◆ What to produce ◆
Each entry in the block below needs to be copied out exactly.

◆ Supplied information ◆
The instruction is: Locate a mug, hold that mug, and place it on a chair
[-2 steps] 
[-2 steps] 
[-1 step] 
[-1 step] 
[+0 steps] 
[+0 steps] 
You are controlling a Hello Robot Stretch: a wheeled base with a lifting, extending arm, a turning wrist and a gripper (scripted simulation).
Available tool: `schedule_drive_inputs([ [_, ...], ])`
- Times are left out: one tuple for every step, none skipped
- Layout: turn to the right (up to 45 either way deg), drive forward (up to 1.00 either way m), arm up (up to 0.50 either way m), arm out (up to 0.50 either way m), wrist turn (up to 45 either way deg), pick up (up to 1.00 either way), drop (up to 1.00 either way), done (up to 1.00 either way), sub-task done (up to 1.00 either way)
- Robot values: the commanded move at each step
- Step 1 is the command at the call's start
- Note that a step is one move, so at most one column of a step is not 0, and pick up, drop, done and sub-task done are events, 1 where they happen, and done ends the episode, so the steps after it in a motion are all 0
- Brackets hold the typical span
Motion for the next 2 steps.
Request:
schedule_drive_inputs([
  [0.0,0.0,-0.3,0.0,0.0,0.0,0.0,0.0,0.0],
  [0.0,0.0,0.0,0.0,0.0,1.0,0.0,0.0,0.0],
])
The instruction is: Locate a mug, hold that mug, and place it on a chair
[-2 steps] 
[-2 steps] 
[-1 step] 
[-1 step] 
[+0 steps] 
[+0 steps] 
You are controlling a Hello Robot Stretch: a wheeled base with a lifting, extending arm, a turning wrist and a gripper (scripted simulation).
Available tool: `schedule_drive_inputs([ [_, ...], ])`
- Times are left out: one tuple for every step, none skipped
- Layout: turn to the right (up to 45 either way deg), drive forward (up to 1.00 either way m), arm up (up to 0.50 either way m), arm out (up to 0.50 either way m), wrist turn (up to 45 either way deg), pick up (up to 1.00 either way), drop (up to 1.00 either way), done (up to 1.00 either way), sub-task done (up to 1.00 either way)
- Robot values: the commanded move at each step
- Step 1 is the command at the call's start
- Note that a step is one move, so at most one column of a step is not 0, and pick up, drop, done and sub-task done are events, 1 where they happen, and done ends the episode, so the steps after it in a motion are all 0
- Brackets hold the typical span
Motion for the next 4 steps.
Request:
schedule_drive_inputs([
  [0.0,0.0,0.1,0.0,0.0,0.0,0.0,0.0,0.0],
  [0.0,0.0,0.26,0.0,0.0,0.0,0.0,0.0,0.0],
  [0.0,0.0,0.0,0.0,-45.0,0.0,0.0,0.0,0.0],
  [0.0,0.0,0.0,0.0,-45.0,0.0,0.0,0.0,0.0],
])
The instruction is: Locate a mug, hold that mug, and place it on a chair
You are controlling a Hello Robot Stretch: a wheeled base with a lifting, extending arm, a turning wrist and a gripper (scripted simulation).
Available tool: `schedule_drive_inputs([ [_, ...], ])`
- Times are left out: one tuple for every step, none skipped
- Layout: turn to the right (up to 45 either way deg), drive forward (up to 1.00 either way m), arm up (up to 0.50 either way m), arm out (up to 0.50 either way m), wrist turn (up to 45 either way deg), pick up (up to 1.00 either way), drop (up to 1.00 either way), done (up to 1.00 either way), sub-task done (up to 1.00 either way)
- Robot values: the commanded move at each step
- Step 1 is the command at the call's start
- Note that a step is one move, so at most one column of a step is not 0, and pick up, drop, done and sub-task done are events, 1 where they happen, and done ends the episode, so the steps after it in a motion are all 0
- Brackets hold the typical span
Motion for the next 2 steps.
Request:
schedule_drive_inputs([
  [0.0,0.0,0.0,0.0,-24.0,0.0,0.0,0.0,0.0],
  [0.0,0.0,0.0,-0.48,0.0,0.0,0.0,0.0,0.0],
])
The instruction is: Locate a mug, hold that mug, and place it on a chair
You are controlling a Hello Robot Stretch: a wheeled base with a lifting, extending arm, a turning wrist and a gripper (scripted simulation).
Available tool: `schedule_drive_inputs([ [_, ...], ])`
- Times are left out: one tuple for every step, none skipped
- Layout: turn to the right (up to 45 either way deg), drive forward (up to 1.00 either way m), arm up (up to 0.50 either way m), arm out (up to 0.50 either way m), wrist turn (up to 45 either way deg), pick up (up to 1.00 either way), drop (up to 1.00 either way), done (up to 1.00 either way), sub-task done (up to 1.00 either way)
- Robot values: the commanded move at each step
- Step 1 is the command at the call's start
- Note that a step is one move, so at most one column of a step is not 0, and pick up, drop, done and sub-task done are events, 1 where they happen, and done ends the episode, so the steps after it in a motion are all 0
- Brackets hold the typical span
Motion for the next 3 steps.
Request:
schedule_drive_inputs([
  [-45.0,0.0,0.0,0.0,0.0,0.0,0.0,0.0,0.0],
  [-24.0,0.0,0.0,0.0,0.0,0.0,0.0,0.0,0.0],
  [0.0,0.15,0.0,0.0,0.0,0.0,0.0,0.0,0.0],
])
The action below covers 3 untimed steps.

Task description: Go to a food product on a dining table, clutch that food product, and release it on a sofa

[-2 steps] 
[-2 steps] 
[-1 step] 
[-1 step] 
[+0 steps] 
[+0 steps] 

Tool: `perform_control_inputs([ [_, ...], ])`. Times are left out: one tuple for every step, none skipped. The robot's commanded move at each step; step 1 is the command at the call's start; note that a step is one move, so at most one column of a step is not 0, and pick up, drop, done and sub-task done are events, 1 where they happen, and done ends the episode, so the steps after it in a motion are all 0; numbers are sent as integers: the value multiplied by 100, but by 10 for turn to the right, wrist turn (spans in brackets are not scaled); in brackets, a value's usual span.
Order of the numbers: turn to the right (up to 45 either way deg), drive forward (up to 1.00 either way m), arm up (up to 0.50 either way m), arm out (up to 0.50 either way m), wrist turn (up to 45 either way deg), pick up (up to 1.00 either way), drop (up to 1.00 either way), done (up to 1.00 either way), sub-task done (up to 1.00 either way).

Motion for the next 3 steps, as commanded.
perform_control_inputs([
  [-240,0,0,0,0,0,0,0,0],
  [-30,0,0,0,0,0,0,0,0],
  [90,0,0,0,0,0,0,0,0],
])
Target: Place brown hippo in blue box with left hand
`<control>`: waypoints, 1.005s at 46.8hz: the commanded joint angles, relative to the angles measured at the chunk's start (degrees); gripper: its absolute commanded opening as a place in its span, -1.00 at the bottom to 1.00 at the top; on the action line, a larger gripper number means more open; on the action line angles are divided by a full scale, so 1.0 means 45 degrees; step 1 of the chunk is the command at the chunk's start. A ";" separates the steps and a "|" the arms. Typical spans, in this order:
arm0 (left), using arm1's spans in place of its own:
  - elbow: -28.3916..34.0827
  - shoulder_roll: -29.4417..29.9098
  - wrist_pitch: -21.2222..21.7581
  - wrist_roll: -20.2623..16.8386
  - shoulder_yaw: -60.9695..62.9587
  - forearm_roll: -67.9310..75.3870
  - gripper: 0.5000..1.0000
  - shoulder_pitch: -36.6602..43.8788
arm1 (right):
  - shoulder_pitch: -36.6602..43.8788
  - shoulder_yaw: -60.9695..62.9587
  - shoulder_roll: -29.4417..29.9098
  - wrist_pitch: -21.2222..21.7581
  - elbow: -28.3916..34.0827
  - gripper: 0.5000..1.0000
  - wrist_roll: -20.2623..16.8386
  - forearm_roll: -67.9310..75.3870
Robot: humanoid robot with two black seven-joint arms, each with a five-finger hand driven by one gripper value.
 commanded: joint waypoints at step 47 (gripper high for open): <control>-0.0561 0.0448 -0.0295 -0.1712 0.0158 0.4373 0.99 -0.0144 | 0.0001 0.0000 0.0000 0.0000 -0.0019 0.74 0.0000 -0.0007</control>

◆ Written reply ◆
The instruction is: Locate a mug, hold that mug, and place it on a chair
[-2 steps] 
[-2 steps] 
[-1 step] 
[-1 step] 
[+0 steps] 
[+0 steps] 
You are controlling a Hello Robot Stretch: a wheeled base with a lifting, extending arm, a turning wrist and a gripper (scripted simulation).
Available tool: `schedule_drive_inputs([ [_, ...], ])`
- Times are left out: one tuple for every step, none skipped
- Layout: turn to the right (up to 45 either way deg), drive forward (up to 1.00 either way m), arm up (up to 0.50 either way m), arm out (up to 0.50 either way m), wrist turn (up to 45 either way deg), pick up (up to 1.00 either way), drop (up to 1.00 either way), done (up to 1.00 either way), sub-task done (up to 1.00 either way)
- Robot values: the commanded move at each step
- Step 1 is the command at the call's start
- Note that a step is one move, so at most one column of a step is not 0, and pick up, drop, done and sub-task done are events, 1 where they happen, and done ends the episode, so the steps after it in a motion are all 0
- Brackets hold the typical span
Motion for the next 2 steps.
Request:
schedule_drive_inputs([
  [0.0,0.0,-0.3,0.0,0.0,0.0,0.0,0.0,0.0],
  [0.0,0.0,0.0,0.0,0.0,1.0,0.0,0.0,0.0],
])
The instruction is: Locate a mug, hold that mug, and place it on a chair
[-2 steps] 
[-2 steps] 
[-1 step] 
[-1 step] 
[+0 steps] 
[+0 steps] 
You are controlling a Hello Robot Stretch: a wheeled base with a lifting, extending arm, a turning wrist and a gripper (scripted simulation).
Available tool: `schedule_drive_inputs([ [_, ...], ])`
- Times are left out: one tuple for every step, none skipped
- Layout: turn to the right (up to 45 either way deg), drive forward (up to 1.00 either way m), arm up (up to 0.50 either way m), arm out (up to 0.50 either way m), wrist turn (up to 45 either way deg), pick up (up to 1.00 either way), drop (up to 1.00 either way), done (up to 1.00 either way), sub-task done (up to 1.00 either way)
- Robot values: the commanded move at each step
- Step 1 is the command at the call's start
- Note that a step is one move, so at most one column of a step is not 0, and pick up, drop, done and sub-task done are events, 1 where they happen, and done ends the episode, so the steps after it in a motion are all 0
- Brackets hold the typical span
Motion for the next 4 steps.
Request:
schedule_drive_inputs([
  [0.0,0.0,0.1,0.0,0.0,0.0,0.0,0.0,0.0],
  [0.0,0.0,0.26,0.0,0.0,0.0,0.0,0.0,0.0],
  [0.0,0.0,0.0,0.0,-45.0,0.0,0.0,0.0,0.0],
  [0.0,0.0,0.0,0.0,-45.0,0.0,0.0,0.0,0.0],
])
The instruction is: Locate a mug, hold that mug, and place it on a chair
You are controlling a Hello Robot Stretch: a wheeled base with a lifting, extending arm, a turning wrist and a gripper (scripted simulation).
Available tool: `schedule_drive_inputs([ [_, ...], ])`
- Times are left out: one tuple for every step, none skipped
- Layout: turn to the right (up to 45 either way deg), drive forward (up to 1.00 either way m), arm up (up to 0.50 either way m), arm out (up to 0.50 either way m), wrist turn (up to 45 either way deg), pick up (up to 1.00 either way), drop (up to 1.00 either way), done (up to 1.00 either way), sub-task done (up to 1.00 either way)
- Robot values: the commanded move at each step
- Step 1 is the command at the call's start
- Note that a step is one move, so at most one column of a step is not 0, and pick up, drop, done and sub-task done are events, 1 where they happen, and done ends the episode, so the steps after it in a motion are all 0
- Brackets hold the typical span
Motion for the next 2 steps.
Request:
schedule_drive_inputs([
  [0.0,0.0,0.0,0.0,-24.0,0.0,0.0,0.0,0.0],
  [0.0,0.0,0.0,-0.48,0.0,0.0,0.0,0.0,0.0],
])
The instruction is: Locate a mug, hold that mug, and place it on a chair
You are controlling a Hello Robot Stretch: a wheeled base with a lifting, extending arm, a turning wrist and a gripper (scripted simulation).
Available tool: `schedule_drive_inputs([ [_, ...], ])`
- Times are left out: one tuple for every step, none skipped
- Layout: turn to the right (up to 45 either way deg), drive forward (up to 1.00 either way m), arm up (up to 0.50 either way m), arm out (up to 0.50 either way m), wrist turn (up to 45 either way deg), pick up (up to 1.00 either way), drop (up to 1.00 either way), done (up to 1.00 either way), sub-task done (up to 1.00 either way)
- Robot values: the commanded move at each step
- Step 1 is the command at the call's start
- Note that a step is one move, so at most one column of a step is not 0, and pick up, drop, done and sub-task done are events, 1 where they happen, and done ends the episode, so the steps after it in a motion are all 0
- Brackets hold the typical span
Motion for the next 3 steps.
Request:
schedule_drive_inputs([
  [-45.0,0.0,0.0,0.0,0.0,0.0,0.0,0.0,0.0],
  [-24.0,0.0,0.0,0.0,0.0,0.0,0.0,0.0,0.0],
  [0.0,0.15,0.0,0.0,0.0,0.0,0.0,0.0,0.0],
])
The action below covers 3 untimed steps.

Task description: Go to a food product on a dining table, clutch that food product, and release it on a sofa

[-2 steps] 
[-2 steps] 
[-1 step] 
[-1 step] 
[+0 steps] 
[+0 steps] 

Tool: `perform_control_inputs([ [_, ...], ])`. Times are left out: one tuple for every step, none skipped. The robot's commanded move at each step; step 1 is the command at the call's start; note that a step is one move, so at most one column of a step is not 0, and pick up, drop, done and sub-task done are events, 1 where they happen, and done ends the episode, so the steps after it in a motion are all 0; numbers are sent as integers: the value multiplied by 100, but by 10 for turn to the right, wrist turn (spans in brackets are not scaled); in brackets, a value's usual span.
Order of the numbers: turn to the right (up to 45 either way deg), drive forward (up to 1.00 either way m), arm up (up to 0.50 either way m), arm out (up to 0.50 either way m), wrist turn (up to 45 either way deg), pick up (up to 1.00 either way), drop (up to 1.00 either way), done (up to 1.00 either way), sub-task done (up to 1.00 either way).

Motion for the next 3 steps, as commanded.
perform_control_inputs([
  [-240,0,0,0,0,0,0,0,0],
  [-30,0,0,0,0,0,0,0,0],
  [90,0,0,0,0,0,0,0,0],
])
Target: Place brown hippo in blue box with left hand
`<control>`: waypoints, 1.005s at 46.8hz: the commanded joint angles, relative to the angles measured at the chunk's start (degrees); gripper: its absolute commanded opening as a place in its span, -1.00 at the bottom to 1.00 at the top; on the action line, a larger gripper number means more open; on the action line angles are divided by a full scale, so 1.0 means 45 degrees; step 1 of the chunk is the command at the chunk's start. A ";" separates the steps and a "|" the arms. Typical spans, in this order:
arm0 (left), using arm1's spans in place of its own:
  - elbow: -28.3916..34.0827
  - shoulder_roll: -29.4417..29.9098
  - wrist_pitch: -21.2222..21.7581
  - wrist_roll: -20.2623..16.8386
  - shoulder_yaw: -60.9695..62.9587
  - forearm_roll: -67.9310..75.3870
  - gripper: 0.5000..1.0000
  - shoulder_pitch: -36.6602..43.8788
arm1 (right):
  - shoulder_pitch: -36.6602..43.8788
  - shoulder_yaw: -60.9695..62.9587
  - shoulder_roll: -29.4417..29.9098
  - wrist_pitch: -21.2222..21.7581
  - elbow: -28.3916..34.0827
  - gripper: 0.5000..1.0000
  - wrist_roll: -20.2623..16.8386
  - forearm_roll: -67.9310..75.3870
Robot: humanoid robot with two black seven-joint arms, each with a five-finger hand driven by one gripper value.
 commanded: joint waypoints at step 47 (gripper high for open): <control>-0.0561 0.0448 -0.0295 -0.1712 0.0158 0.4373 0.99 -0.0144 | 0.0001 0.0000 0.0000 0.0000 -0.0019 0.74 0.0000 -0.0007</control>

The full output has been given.